(Data excerpts begins)
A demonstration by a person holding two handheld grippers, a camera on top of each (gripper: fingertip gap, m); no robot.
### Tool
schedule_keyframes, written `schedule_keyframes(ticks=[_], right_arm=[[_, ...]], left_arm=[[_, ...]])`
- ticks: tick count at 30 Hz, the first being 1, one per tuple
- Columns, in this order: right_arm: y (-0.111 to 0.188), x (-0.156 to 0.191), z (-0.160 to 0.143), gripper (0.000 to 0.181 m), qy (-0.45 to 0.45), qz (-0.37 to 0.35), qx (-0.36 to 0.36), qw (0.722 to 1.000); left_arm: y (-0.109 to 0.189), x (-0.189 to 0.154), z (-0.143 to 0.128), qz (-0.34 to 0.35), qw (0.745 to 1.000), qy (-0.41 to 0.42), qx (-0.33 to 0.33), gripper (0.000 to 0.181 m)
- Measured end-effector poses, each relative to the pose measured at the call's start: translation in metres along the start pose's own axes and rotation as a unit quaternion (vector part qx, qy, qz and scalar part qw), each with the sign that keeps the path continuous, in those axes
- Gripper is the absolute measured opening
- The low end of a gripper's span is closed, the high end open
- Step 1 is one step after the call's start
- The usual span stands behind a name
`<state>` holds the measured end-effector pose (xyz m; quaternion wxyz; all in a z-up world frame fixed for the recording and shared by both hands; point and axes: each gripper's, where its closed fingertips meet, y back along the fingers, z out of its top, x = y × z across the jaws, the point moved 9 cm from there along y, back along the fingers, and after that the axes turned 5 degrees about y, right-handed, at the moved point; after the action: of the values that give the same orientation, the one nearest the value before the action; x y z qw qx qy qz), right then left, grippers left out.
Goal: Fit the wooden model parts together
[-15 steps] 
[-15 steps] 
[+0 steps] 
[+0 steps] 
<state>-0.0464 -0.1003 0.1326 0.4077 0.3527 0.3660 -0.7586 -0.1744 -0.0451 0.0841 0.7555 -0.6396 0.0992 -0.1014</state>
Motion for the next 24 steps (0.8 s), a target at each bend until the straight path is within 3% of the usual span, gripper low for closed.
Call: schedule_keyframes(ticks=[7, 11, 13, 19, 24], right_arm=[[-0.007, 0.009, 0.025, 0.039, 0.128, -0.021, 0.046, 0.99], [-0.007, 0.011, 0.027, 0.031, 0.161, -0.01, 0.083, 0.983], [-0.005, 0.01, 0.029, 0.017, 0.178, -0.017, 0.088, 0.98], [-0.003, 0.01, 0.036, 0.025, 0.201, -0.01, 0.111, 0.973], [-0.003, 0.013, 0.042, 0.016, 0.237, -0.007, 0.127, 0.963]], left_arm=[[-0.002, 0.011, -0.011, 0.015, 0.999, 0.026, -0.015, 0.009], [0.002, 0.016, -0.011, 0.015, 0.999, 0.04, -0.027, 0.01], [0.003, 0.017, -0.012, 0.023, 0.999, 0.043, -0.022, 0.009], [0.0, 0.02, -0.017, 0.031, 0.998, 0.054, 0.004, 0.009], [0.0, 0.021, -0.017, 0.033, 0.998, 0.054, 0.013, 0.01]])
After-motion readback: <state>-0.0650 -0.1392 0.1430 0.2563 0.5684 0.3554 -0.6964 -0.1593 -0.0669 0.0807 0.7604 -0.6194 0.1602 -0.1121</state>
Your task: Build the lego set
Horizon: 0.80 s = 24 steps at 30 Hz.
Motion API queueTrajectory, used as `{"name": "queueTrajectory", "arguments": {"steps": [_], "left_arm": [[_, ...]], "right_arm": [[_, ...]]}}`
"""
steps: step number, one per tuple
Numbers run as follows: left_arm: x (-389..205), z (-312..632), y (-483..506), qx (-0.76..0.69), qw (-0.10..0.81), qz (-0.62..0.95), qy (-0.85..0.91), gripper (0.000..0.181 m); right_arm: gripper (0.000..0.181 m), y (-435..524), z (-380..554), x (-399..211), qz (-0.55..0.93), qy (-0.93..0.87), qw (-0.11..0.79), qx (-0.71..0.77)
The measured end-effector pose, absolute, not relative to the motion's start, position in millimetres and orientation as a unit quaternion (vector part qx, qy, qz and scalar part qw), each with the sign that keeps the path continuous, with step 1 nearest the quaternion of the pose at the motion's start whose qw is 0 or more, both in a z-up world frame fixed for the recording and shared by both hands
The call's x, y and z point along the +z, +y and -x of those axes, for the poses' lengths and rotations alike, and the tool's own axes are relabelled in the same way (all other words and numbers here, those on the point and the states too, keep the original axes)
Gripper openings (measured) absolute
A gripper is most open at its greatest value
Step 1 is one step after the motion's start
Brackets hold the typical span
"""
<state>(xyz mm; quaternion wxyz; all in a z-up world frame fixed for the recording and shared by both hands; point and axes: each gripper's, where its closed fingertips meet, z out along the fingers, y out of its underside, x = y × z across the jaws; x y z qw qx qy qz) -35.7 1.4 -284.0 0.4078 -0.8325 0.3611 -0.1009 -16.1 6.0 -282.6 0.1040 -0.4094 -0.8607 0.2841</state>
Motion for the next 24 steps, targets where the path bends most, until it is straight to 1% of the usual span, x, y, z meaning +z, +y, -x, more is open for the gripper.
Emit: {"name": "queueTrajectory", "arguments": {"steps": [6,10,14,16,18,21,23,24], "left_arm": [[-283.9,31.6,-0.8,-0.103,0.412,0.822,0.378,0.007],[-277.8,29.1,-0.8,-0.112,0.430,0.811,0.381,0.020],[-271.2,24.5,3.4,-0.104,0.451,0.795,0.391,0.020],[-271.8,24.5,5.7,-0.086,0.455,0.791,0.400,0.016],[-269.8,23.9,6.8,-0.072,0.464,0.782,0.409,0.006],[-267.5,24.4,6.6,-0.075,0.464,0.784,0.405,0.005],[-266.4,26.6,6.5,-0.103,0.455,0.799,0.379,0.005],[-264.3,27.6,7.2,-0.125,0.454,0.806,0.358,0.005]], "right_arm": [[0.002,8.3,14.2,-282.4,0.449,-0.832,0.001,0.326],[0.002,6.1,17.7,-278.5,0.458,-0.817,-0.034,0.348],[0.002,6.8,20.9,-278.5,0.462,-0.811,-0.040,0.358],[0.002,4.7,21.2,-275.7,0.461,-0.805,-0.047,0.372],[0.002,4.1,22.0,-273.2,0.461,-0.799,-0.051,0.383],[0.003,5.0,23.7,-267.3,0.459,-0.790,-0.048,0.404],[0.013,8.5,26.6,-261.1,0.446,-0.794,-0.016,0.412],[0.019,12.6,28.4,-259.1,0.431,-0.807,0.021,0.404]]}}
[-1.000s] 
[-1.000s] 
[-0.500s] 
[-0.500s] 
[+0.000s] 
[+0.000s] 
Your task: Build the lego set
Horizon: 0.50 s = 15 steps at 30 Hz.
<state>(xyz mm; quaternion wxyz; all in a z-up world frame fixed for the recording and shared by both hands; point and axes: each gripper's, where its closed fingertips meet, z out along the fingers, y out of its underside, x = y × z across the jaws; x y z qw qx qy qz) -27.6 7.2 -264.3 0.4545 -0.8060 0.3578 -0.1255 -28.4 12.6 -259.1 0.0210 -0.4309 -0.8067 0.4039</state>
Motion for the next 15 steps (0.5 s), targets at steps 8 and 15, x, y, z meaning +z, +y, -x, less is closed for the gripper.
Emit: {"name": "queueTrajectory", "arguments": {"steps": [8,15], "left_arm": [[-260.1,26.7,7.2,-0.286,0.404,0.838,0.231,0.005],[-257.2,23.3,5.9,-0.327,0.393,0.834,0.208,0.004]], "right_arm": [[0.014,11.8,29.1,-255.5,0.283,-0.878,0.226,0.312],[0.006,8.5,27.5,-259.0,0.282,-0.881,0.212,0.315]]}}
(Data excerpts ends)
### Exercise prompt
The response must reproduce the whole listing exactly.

### Task response
A demonstration by a person holding two handheld grippers, a camera on top of each (gripper: fingertip gap, m); no robot.
### Tool
schedule_keyframes, written `schedule_keyframes(ticks=[_], right_arm=[[_, ...]], left_arm=[[_, ...]])`
- ticks: tick count at 30 Hz, the first being 1, one per tuple
- Columns, in this order: right_arm: y (-0.111 to 0.188), x (-0.156 to 0.191), z (-0.160 to 0.143), gripper (0.000 to 0.181 m), qy (-0.45 to 0.45), qz (-0.37 to 0.35), qx (-0.36 to 0.36), qw (0.722 to 1.000); left_arm: y (-0.109 to 0.189), x (-0.189 to 0.154), z (-0.143 to 0.128), qz (-0.34 to 0.35), qw (0.745 to 1.000), qy (-0.41 to 0.42), qx (-0.33 to 0.33), gripper (0.000 to 0.181 m)
- Measured end-effector poses, each relative to the pose measured at the call's start: translation in metres along the start pose's own axes and rotation as a unit quaternion (vector part qx, qy, qz and scalar part qw), each with the sign that keeps the path continuous, in those axes
- Gripper is the absolute measured opening
- The low end of a gripper's span is closed, the high end open
- Step 1 is one step after the call's start
- The usual span stands behind a name
`<state>` holds the measured end-effector pose (xyz m; quaternion wxyz; all in a z-up world frame fixed for the recording and shared by both hands; point and axes: each gripper's, where its closed fingertips meet, y back along the fingers, z out of its top, x = y × z across the jaws, the point moved 9 cm from there along y, back along the fingers, and after that the axes turned 5 degrees about y, right-handed, at the moved point; after the action: of the values that give the same orientation, the one nearest the value before the action; x y z qw qx qy qz), right then left, grippers left out.
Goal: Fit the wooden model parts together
[-15 steps] 
[-15 steps] 
[+0 steps] 
[+0 steps] 
<state>-0.0464 -0.1003 0.1326 0.4077 0.3527 0.3660 -0.7586 -0.1744 -0.0451 0.0841 0.7555 -0.6396 0.0992 -0.1014</state>
Motion for the next 24 steps (0.8 s), a target at each bend until the straight path is within 3% of the usual span, gripper low for closed.
Call: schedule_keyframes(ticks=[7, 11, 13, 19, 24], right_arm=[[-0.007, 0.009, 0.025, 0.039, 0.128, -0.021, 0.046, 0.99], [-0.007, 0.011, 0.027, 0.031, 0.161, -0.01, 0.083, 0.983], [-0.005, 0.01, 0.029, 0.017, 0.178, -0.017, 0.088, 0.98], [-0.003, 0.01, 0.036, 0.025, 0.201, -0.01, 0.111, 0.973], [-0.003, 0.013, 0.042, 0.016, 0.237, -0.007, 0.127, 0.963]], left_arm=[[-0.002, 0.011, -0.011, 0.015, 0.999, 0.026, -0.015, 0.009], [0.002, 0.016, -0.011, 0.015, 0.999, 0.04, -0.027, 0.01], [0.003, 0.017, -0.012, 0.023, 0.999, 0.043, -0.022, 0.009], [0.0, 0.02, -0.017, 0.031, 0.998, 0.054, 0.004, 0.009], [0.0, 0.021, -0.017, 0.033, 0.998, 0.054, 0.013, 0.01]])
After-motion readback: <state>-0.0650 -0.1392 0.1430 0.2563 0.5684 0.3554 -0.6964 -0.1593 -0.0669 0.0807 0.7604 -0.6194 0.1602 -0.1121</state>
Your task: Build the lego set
Horizon: 0.80 s = 24 steps at 30 Hz.
Motion API queueTrajectory, used as `{"name": "queueTrajectory", "arguments": {"steps": [_], "left_arm": [[_, ...]], "right_arm": [[_, ...]]}}`
"""
steps: step number, one per tuple
Numbers run as follows: left_arm: x (-389..205), z (-312..632), y (-483..506), qx (-0.76..0.69), qw (-0.10..0.81), qz (-0.62..0.95), qy (-0.85..0.91), gripper (0.000..0.181 m); right_arm: gripper (0.000..0.181 m), y (-435..524), z (-380..554), x (-399..211), qz (-0.55..0.93), qy (-0.93..0.87), qw (-0.11..0.79), qx (-0.71..0.77)
The measured end-effector pose, absolute, not relative to the motion's start, position in millimetres and orientation as a unit quaternion (vector part qx, qy, qz and scalar part qw), each with the sign that keeps the path continuous, with step 1 nearest the quaternion of the pose at the motion's start whose qw is 0 or more, both in a z-up world frame fixed for the recording and shared by both hands
The call's x, y and z point along the +z, +y and -x of those axes, for the poses' lengths and rotations alike, and the tool's own axes are relabelled in the same way (all other words and numbers here, those on the point and the states too, keep the original axes)
Gripper openings (measured) absolute
A gripper is most open at its greatest value
Step 1 is one step after the motion's start
Brackets hold the typical span
"""
<state>(xyz mm; quaternion wxyz; all in a z-up world frame fixed for the recording and shared by both hands; point and axes: each gripper's, where its closed fingertips meet, z out along the fingers, y out of its underside, x = y × z across the jaws; x y z qw qx qy qz) -35.7 1.4 -284.0 0.4078 -0.8325 0.3611 -0.1009 -16.1 6.0 -282.6 0.1040 -0.4094 -0.8607 0.2841</state>
Motion for the next 24 steps, targets where the path bends most, until it is straight to 1% of the usual span, x, y, z meaning +z, +y, -x, more is open for the gripper.
Emit: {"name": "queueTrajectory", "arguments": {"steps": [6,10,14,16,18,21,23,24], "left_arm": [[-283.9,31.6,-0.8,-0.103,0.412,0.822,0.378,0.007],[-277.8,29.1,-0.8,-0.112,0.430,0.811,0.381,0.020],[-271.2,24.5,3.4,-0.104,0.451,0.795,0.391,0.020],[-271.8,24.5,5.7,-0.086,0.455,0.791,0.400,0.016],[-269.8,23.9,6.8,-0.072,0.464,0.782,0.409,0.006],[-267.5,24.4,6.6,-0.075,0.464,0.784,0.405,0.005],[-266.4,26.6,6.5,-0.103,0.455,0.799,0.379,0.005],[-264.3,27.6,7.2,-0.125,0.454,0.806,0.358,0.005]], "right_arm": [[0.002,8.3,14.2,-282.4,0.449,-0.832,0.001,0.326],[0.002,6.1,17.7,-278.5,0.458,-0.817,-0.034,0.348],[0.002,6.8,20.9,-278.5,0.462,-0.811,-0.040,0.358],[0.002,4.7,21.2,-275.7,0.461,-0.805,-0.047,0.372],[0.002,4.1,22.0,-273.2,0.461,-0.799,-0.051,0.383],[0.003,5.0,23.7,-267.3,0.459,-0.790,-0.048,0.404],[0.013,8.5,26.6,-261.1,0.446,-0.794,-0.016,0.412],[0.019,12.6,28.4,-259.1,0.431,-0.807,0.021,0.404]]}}
[-1.000s] 
[-1.000s] 
[-0.500s] 
[-0.500s] 
[+0.000s] 
[+0.000s] 
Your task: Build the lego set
Horizon: 0.50 s = 15 steps at 30 Hz.
<state>(xyz mm; quaternion wxyz; all in a z-up world frame fixed for the recording and shared by both hands; point and axes: each gripper's, where its closed fingertips meet, z out along the fingers, y out of its underside, x = y × z across the jaws; x y z qw qx qy qz) -27.6 7.2 -264.3 0.4545 -0.8060 0.3578 -0.1255 -28.4 12.6 -259.1 0.0210 -0.4309 -0.8067 0.4039</state>
Motion for the next 15 steps (0.5 s), targets at steps 8 and 15, x, y, z meaning +z, +y, -x, less is closed for the gripper.
Emit: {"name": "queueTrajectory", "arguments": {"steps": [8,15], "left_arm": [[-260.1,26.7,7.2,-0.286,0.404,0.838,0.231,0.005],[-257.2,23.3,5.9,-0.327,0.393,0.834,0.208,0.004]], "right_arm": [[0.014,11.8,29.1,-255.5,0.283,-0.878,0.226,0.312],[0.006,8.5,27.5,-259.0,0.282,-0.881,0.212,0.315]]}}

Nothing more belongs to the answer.